- Born: Jacob A. Brouwer December 26, 1965 (age 60)

Academic background
- Education: University of California, Irvine (BS, MS) Massachusetts Institute of Technology (PhD)

Academic work
- Institutions: UC Irvine Clean Energy Institute
- Main interests: Renewable energy; fuel cell; electrochemistry;
- Website: eng.uci.edu/jack-brouwer

= Jack Brouwer =

American engineer at UCI

Jacob A. Brouwer (born December 26, 1965) is an American engineer and hydrogen fuel cell researcher. He is Chancellor's Professor of Mechanical and Aerospace Engineering at the University of California, Irvine (UCI) and former director of the National Fuel Cell Research Center from 2018 to 2022. Since 2022, he is director of the UCI Clean Energy Institute.

==Career==
Brouwer studied mechanical engineering at the University of California, Irvine, where he earned a bachelor's degree in 1987 and a master's degree in 1989. He graduated with a doctorate in mechanical engineering from the Massachusetts Institute of Technology (MIT) in 1993, where he was also a postdoctoral research fellow.

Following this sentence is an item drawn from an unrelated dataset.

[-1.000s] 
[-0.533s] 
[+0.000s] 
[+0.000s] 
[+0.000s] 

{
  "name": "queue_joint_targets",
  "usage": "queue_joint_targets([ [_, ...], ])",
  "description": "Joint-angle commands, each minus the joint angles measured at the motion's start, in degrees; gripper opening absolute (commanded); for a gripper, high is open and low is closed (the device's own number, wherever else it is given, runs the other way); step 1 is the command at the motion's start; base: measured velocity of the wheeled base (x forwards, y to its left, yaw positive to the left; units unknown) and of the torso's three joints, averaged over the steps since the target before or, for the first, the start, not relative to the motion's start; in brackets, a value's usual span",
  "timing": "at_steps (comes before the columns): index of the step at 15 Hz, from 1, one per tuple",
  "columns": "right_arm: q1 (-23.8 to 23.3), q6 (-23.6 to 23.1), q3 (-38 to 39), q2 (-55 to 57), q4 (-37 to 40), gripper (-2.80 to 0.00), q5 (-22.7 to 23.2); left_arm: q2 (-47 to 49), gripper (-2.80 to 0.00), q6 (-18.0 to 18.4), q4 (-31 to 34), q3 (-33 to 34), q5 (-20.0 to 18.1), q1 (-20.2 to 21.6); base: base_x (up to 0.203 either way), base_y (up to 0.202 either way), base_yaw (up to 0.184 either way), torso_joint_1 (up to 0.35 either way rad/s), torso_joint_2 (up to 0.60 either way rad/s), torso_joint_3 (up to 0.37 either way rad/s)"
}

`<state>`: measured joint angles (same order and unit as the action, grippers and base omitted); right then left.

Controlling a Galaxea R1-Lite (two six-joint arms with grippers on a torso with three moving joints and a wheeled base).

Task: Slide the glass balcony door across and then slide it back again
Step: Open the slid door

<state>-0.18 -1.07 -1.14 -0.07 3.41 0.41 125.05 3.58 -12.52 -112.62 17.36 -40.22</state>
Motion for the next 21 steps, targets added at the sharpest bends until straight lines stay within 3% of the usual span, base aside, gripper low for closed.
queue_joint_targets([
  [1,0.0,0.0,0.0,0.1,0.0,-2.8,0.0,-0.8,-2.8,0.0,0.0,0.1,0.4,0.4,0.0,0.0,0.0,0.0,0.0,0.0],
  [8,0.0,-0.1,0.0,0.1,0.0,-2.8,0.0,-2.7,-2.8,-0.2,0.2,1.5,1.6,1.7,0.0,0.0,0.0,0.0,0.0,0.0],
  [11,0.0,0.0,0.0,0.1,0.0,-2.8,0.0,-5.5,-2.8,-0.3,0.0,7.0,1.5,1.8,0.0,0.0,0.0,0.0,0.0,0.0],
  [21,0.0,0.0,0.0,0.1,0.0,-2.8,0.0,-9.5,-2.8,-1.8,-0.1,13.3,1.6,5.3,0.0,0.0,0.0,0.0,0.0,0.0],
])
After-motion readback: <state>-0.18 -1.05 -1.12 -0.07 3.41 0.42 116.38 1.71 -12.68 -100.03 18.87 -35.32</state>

In 1993, he left MIT to join the University of Utah as an assistant professor. He served as a member of the technical staff at Reaction Engineering International, a consulting firm, and as a staff scientist at Sandia National Laboratories. Brouwer joined UC Irvine in 1997 as the associate director of the National Fuel Cell Research Center. He became assistant professor of mechanical and aerospace engineering in 2011 before being appointed a chancellor's fellow in 2022 with joint appointments in Chemical and Biomolecular Engineering as well as Civil and Environmental Engineering.

His research focuses on high-temperature electrochemistry, hydrogen fuel cells, and electrolyzers. He also studies renewable energy system dynamics and infrastructure for hydrogen production and storage. His research applications focus primarily on the net-zero emissions systems and energy grid of California, where his work has informed policy on electric vehicles. He is a member of the Center for Hydrogen Safety at the American Institute of Chemical Engineers.